Late last week, earnings reports from major health insurers Aetna and UnitedHealth showed a greater-than-expected decline in enrollments from an already disappointing 2016 result. Jed Graham reported at Investors Business Daily that over 113,000 enrollees had stopped paying their premiums in the third quarter, a 6.6 percent drop that left a combined enrollment of 1.6 million consumers. The two companies account for a sixth of all ACA exchange enrollees, and the trend indicates that national Obamacare enrollment has dropped below 10 million – again.
“On top of that,” Graham reminds readers, “the fourth quarter appears headed toward big enrollment declines as it has in the past, as people take advantage of the law's 90-day grace period that leaves insurers on the hook even after customers stop paying their premiums.” Last year’s fourth quarter decline was over a half-million people or 5.7 percent. If that repeats, then total enrollment could drop to 9.25 million – well below the worst-case projection from Health and Human Services of 9.4 million.

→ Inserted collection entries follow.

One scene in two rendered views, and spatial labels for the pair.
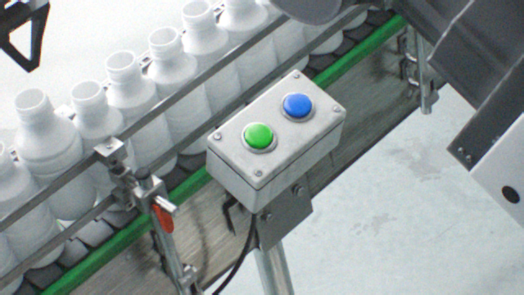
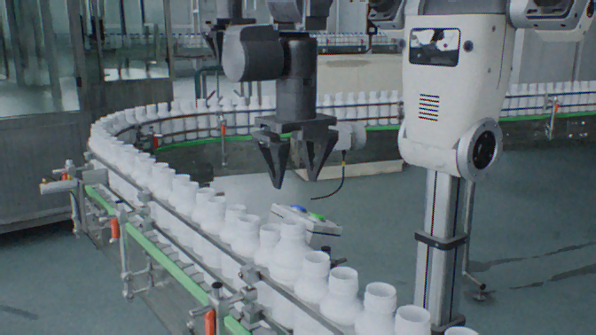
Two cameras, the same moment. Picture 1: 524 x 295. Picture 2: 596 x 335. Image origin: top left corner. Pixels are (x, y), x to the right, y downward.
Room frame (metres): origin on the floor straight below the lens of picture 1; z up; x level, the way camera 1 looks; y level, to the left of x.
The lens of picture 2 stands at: (0.87, 0.92, 1.47)
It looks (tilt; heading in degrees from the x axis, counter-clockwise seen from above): 16 degrees down; 269
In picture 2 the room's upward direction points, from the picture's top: straight up
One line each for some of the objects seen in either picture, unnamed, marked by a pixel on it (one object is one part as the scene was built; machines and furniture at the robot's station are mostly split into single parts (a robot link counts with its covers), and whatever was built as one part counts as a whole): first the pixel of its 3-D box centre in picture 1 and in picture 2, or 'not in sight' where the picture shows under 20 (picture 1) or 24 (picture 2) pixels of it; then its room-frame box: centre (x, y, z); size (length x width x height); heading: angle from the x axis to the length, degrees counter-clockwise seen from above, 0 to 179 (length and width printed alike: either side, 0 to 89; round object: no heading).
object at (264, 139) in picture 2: not in sight; (285, 155); (0.88, 0.24, 1.30); 0.07 x 0.07 x 0.09; 36
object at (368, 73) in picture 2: not in sight; (345, 114); (0.32, -4.21, 0.59); 1.10 x 0.62 x 1.18; 18
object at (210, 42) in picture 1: (210, 62); (217, 240); (1.01, 0.05, 1.08); 0.06 x 0.06 x 0.17
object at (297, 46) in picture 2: not in sight; (293, 58); (0.87, 0.23, 1.43); 0.07 x 0.06 x 0.07; 35
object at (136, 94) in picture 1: (137, 115); (250, 263); (0.95, 0.14, 1.08); 0.06 x 0.06 x 0.17

That will only get worse in 2017 as premiums rise an average of 25 percent -- and have more than doubled in Arizona. The incentives of those price increases will push even more consumers out of the exchanges, creating more risk-pool distortion, but it’s not just the price increases that will have consumers in Arizona and elsewhere voting with their feet. One-third of all counties in the US will have only one insurer to select in the exchanges, according to the Associated Press.
In eight states -- Arizona among them – a majority of counties will only have one insurer. The take-it-or-leave-it choice will have more consumers leaning toward the latter option as well, especially those who do not expect to incur enough medical expenses to surpass soaring deductibles.

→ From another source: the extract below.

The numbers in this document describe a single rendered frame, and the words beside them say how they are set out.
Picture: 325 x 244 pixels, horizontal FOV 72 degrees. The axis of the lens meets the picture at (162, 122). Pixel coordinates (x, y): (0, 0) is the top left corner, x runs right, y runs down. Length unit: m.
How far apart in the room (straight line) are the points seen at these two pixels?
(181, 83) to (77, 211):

That impediment has caused an even more perverse incentive. Even those who do stay within the system have curtailed their utilization of health care. A GFK poll reported by The Free Beacon shows that half of all ACA exchange consumers have skipped doctor visits in order to save cash, and 36 percent did so even when sick. Only a third of those with employer-based insurance have cut back on utilization. So much for Obamacare bringing “health care” to the masses.

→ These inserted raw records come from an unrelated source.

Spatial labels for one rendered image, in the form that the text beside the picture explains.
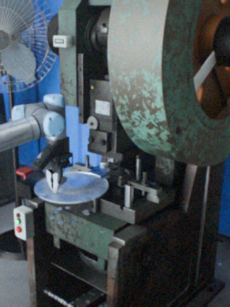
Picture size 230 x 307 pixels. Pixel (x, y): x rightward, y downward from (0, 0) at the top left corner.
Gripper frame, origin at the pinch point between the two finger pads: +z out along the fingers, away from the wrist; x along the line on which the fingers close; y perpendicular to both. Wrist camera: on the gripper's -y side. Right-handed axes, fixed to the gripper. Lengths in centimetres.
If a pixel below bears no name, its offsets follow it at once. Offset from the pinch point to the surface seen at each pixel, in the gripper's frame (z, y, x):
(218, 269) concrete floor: 80, 110, -22
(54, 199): 1.8, -2.5, -3.1
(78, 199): 1.6, 2.7, -10.3
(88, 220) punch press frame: 15.1, 12.5, -6.4
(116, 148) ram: -11.4, 28.1, -7.2
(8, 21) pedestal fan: -58, 43, 76
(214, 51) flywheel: -51, 29, -45
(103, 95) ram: -31.7, 28.0, -0.1

Even those who do seek care face fewer and fewer choices as a result of two different trends. Providers have cut back access for Obamacare consumers as the reimbursement rates and compliance requirements make it too costly to accept ACA exchange patients.
For instance, Chicago hospitals and doctors announced last week that they would drop out of all Cook County Obamacare plans, leaving city residents on the exchanges with nowhere in-network to go with their insurance coverage. Separately, insurers have continued to narrow in-network provider options, which they explain as cost-cutting measures but leave some consumers with no convenient access to care.
Finally, the insurers themselves have voted with their feet, too. Minnesota had to agree to ration access to health insurance in order to keep insurers from completely abandoning the state in 2017. UnitedHealth, Aetna, and Humana have all separately announced limited or total pullbacks from the Obamacare exchanges over the last few months.
Earlier this week, Anthem warned that 2017 might be its last year in many ACA markets if trends continued. “If we do not see clear evidence of an improving environment and a path towards sustainability in the marketplace,” CEO Joseph Swedish announced on an earnings call, “We will likely modify our strategy in 2018.”
Even if next week’s election provides no mandate on policy for the next four years, the exodus of all stakeholders from Obamacare sends a very clear mandate and a very clear message to Washington DC. No one has any confidence left in a failing attempt at government control over a market that bureaucrats have clearly never understood. Absent action to end this experiment in command economies, Obamacare will get repealed anyway – by consumers, providers, and insurers in a total and costly collapse.